Aber irgendwann würde der Jüngling doch ein paar Pfennige mehr Löhnung bekommen, seine blasse Deern ehelichen und mit ihr einen Stall voller Kinder zeugen, die sie sich eigentlich gar nicht leisten konnten. Das ist der Lauf der Welt, dachte Boysen fatalistisch. Er drehte den Kopf zur Seite und spuckte braunen Tabaksaft auf das Kopfsteinpflaster.

»In Ordnung, ihr dürft gehen. Aber lasst euch heute Nacht nicht noch einmal von uns erwischen. Sonst müssen wir euch wegen öffentlicher Unzucht einsperren.«

Boysen brachte Okkinga durch eine Geste dazu, den jungen Mann loszulassen. Dieser taumelte vorwärts und legte den Arm schützend um die Schultern seiner Freundin. Er murmelte etwas vor sich hin, das gewiss keine Freundlichkeit war.

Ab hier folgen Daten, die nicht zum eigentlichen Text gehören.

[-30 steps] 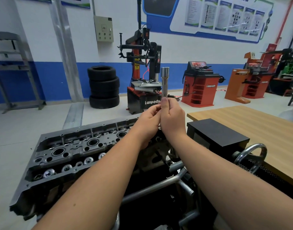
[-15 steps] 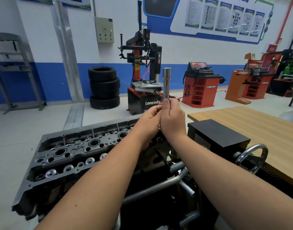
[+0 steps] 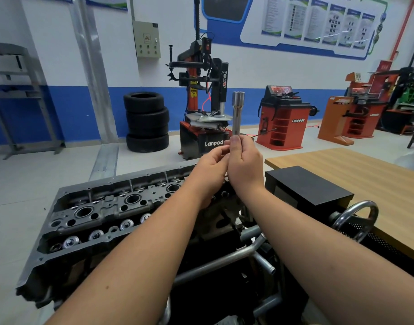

Der Offiziant beachtete das Pärchen nicht weiter. Die beiden waren im Grunde harmlos, das wusste er selbst. Der Junge und das Mädchen eilten Hand in Hand Richtung Wandrahmsteg davon.

Boysen und Okkinga setzten ihren Rundgang zwischen den Warenspeichern fort.

»Ja, man müsste auch mal wieder ablassen«, sagte der Friese plötzlich. Seine Stimme hatte einen träumerischen Unterton.

Boysen hob eine Augenbraue und warf dem Constabler einen überraschten Seitenblick zu. Okkinga redete kaum, wenn er nicht direkt angesprochen wurde. Da Boysens Untergebener nun sogar freiwillig das Wort ergriff, war das ein Beweis dafür, dass Okkinga einen wirklich starken inneren Druck verspüren musste. Der Anblick des kopulierenden Pärchens hatte den friesischen Ordnungshüter offenbar auf Ideen gebracht. Dafür hatte Boysen vollstes Verständnis.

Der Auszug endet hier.